I turn my face away. I try to think of something glib to say. "It's not you," I tell him. "It's life." Then, inexplicably, I feel like crying. Glib, but true?

"A lie," Vuk determines. "It flies in the face of reason."

"In whose face?" I ask, so he questions getting the expression right.

"Shush" he says, deep-voiced, the word lingering, becoming a soft whistle. Heavily, he lifts his hand from the rug, bringing his finger to trace the shape of my lips. "Now tell the truth."

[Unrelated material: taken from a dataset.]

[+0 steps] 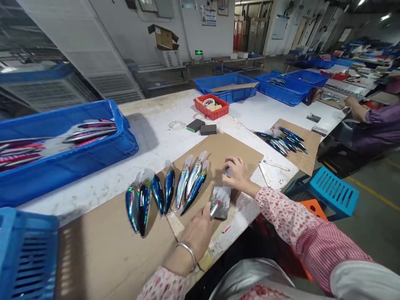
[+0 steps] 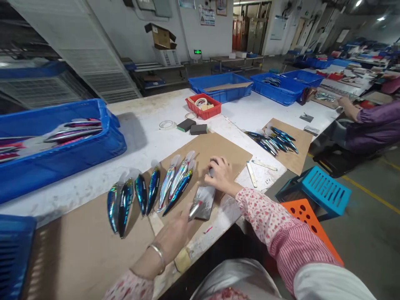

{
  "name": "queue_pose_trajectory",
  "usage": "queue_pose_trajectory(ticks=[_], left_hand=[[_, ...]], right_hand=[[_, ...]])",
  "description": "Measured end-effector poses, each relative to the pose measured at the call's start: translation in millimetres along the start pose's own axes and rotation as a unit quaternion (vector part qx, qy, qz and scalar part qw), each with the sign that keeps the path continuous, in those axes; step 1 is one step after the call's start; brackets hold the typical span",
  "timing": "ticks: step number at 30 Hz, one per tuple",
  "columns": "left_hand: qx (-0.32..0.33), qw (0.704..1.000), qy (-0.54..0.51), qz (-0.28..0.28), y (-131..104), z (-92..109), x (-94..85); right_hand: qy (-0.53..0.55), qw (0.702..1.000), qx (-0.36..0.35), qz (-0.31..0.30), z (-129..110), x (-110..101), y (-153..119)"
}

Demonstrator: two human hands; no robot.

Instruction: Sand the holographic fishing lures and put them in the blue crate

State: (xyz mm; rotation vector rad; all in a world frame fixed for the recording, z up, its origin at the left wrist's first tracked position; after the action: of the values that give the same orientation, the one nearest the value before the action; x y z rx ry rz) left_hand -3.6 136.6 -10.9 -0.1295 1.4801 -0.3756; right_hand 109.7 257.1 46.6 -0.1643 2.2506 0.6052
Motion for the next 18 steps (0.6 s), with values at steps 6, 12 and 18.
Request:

"Don't." I push his hand away. "It's because you broke up with me. You've had your chance."

This makes more sense to him. "That's better," he says. He doesn't mind it if I hold a grudge; he finds grudges sexy and fecund (his word). But you mention something about feeling broken or irrevocably damaged, not even by him, necessarily, and Vuk shuts down, quick as anybody.

"So next week, you will fix me up with whom?" he asks, milking the "m" of his "whom."

"No one," I say. "I can't turn tricks for you anymore."

He lifts his gangly frame up on his elbows. "No. Please. C'mon. I like being fixed with your zombies."

"I know," I say. "But the zombies. Think about them."

Vuk shakes his head and smiles. "You are just as cute as a mutton," he says.

I don't say "button." I know he knows this one. I say, "Thanks."